DIRECTIONS:
Copy every entry below, exactly and in full.
┌──
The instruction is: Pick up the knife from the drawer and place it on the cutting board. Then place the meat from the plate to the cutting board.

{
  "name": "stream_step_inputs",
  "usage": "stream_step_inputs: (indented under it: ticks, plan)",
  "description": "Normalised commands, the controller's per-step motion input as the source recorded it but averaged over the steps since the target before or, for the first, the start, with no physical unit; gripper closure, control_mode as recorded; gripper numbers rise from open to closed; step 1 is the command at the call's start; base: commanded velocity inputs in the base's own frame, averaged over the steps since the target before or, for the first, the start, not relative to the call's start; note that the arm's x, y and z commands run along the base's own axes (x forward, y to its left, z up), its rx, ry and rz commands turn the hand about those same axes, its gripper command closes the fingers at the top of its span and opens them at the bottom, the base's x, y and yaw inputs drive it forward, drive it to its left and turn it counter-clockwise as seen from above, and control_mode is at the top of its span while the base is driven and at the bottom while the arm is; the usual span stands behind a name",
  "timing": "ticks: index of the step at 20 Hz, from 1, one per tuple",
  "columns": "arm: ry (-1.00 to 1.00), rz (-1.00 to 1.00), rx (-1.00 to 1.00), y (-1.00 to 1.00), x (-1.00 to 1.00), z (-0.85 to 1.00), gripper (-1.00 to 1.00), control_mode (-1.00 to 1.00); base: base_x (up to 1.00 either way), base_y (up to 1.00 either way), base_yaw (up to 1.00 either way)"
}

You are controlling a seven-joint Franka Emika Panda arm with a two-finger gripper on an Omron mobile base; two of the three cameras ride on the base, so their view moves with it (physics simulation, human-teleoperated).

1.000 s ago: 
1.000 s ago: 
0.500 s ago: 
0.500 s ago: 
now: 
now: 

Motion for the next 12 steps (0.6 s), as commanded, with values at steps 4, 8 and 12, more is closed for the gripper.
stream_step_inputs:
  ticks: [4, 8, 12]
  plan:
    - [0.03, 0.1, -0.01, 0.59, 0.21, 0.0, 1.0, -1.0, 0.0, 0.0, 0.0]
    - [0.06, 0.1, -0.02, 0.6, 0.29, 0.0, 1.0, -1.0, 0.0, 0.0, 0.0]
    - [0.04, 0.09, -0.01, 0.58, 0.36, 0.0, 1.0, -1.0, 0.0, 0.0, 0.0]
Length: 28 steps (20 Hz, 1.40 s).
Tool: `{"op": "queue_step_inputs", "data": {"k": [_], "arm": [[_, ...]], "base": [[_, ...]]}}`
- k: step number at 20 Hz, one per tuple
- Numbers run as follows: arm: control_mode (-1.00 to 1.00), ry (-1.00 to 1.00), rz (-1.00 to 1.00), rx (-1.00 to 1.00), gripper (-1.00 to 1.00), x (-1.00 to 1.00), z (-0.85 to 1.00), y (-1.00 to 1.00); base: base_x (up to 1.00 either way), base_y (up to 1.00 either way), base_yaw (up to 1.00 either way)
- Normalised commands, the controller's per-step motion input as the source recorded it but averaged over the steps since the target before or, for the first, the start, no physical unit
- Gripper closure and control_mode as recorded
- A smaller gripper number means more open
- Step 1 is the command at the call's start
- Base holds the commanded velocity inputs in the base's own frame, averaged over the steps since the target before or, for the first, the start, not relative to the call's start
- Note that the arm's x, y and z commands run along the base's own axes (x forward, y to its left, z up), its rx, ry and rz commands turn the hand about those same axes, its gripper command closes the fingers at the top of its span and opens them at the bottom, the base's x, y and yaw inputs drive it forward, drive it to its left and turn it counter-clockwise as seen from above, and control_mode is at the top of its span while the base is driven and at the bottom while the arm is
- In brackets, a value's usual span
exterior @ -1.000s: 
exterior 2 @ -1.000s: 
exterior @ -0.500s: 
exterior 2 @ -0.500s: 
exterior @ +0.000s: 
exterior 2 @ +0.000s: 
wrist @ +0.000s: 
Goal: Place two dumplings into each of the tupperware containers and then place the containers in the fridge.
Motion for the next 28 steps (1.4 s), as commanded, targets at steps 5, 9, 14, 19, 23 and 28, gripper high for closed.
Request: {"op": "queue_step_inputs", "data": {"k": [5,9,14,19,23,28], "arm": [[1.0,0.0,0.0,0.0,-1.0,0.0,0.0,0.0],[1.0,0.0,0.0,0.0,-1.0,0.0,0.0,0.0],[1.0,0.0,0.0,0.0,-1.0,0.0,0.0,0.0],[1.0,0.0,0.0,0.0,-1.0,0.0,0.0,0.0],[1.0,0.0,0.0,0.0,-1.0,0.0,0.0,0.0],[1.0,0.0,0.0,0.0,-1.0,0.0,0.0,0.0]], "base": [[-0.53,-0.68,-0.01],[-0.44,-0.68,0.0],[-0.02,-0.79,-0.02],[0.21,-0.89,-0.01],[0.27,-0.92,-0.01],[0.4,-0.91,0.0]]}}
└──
ANSWER TO THE PROBLEM:
The instruction is: Pick up the knife from the drawer and place it on the cutting board. Then place the meat from the plate to the cutting board.

{
  "name": "stream_step_inputs",
  "usage": "stream_step_inputs: (indented under it: ticks, plan)",
  "description": "Normalised commands, the controller's per-step motion input as the source recorded it but averaged over the steps since the target before or, for the first, the start, with no physical unit; gripper closure, control_mode as recorded; gripper numbers rise from open to closed; step 1 is the command at the call's start; base: commanded velocity inputs in the base's own frame, averaged over the steps since the target before or, for the first, the start, not relative to the call's start; note that the arm's x, y and z commands run along the base's own axes (x forward, y to its left, z up), its rx, ry and rz commands turn the hand about those same axes, its gripper command closes the fingers at the top of its span and opens them at the bottom, the base's x, y and yaw inputs drive it forward, drive it to its left and turn it counter-clockwise as seen from above, and control_mode is at the top of its span while the base is driven and at the bottom while the arm is; the usual span stands behind a name",
  "timing": "ticks: index of the step at 20 Hz, from 1, one per tuple",
  "columns": "arm: ry (-1.00 to 1.00), rz (-1.00 to 1.00), rx (-1.00 to 1.00), y (-1.00 to 1.00), x (-1.00 to 1.00), z (-0.85 to 1.00), gripper (-1.00 to 1.00), control_mode (-1.00 to 1.00); base: base_x (up to 1.00 either way), base_y (up to 1.00 either way), base_yaw (up to 1.00 either way)"
}

You are controlling a seven-joint Franka Emika Panda arm with a two-finger gripper on an Omron mobile base; two of the three cameras ride on the base, so their view moves with it (physics simulation, human-teleoperated).

1.000 s ago: 
1.000 s ago: 
0.500 s ago: 
0.500 s ago: 
now: 
now: 

Motion for the next 12 steps (0.6 s), as commanded, with values at steps 4, 8 and 12, more is closed for the gripper.
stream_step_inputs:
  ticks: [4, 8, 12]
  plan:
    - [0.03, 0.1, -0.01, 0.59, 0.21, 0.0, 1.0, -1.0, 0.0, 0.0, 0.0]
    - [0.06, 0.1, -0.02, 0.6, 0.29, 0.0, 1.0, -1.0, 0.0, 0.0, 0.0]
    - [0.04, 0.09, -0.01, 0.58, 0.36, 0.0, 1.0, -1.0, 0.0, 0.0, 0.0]
Length: 28 steps (20 Hz, 1.40 s).
Tool: `{"op": "queue_step_inputs", "data": {"k": [_], "arm": [[_, ...]], "base": [[_, ...]]}}`
- k: step number at 20 Hz, one per tuple
- Numbers run as follows: arm: control_mode (-1.00 to 1.00), ry (-1.00 to 1.00), rz (-1.00 to 1.00), rx (-1.00 to 1.00), gripper (-1.00 to 1.00), x (-1.00 to 1.00), z (-0.85 to 1.00), y (-1.00 to 1.00); base: base_x (up to 1.00 either way), base_y (up to 1.00 either way), base_yaw (up to 1.00 either way)
- Normalised commands, the controller's per-step motion input as the source recorded it but averaged over the steps since the target before or, for the first, the start, no physical unit
- Gripper closure and control_mode as recorded
- A smaller gripper number means more open
- Step 1 is the command at the call's start
- Base holds the commanded velocity inputs in the base's own frame, averaged over the steps since the target before or, for the first, the start, not relative to the call's start
- Note that the arm's x, y and z commands run along the base's own axes (x forward, y to its left, z up), its rx, ry and rz commands turn the hand about those same axes, its gripper command closes the fingers at the top of its span and opens them at the bottom, the base's x, y and yaw inputs drive it forward, drive it to its left and turn it counter-clockwise as seen from above, and control_mode is at the top of its span while the base is driven and at the bottom while the arm is
- In brackets, a value's usual span
exterior @ -1.000s: 
exterior 2 @ -1.000s: 
exterior @ -0.500s: 
exterior 2 @ -0.500s: 
exterior @ +0.000s: 
exterior 2 @ +0.000s: 
wrist @ +0.000s: 
Goal: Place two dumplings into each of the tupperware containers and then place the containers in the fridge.
Motion for the next 28 steps (1.4 s), as commanded, targets at steps 5, 9, 14, 19, 23 and 28, gripper high for closed.
Request: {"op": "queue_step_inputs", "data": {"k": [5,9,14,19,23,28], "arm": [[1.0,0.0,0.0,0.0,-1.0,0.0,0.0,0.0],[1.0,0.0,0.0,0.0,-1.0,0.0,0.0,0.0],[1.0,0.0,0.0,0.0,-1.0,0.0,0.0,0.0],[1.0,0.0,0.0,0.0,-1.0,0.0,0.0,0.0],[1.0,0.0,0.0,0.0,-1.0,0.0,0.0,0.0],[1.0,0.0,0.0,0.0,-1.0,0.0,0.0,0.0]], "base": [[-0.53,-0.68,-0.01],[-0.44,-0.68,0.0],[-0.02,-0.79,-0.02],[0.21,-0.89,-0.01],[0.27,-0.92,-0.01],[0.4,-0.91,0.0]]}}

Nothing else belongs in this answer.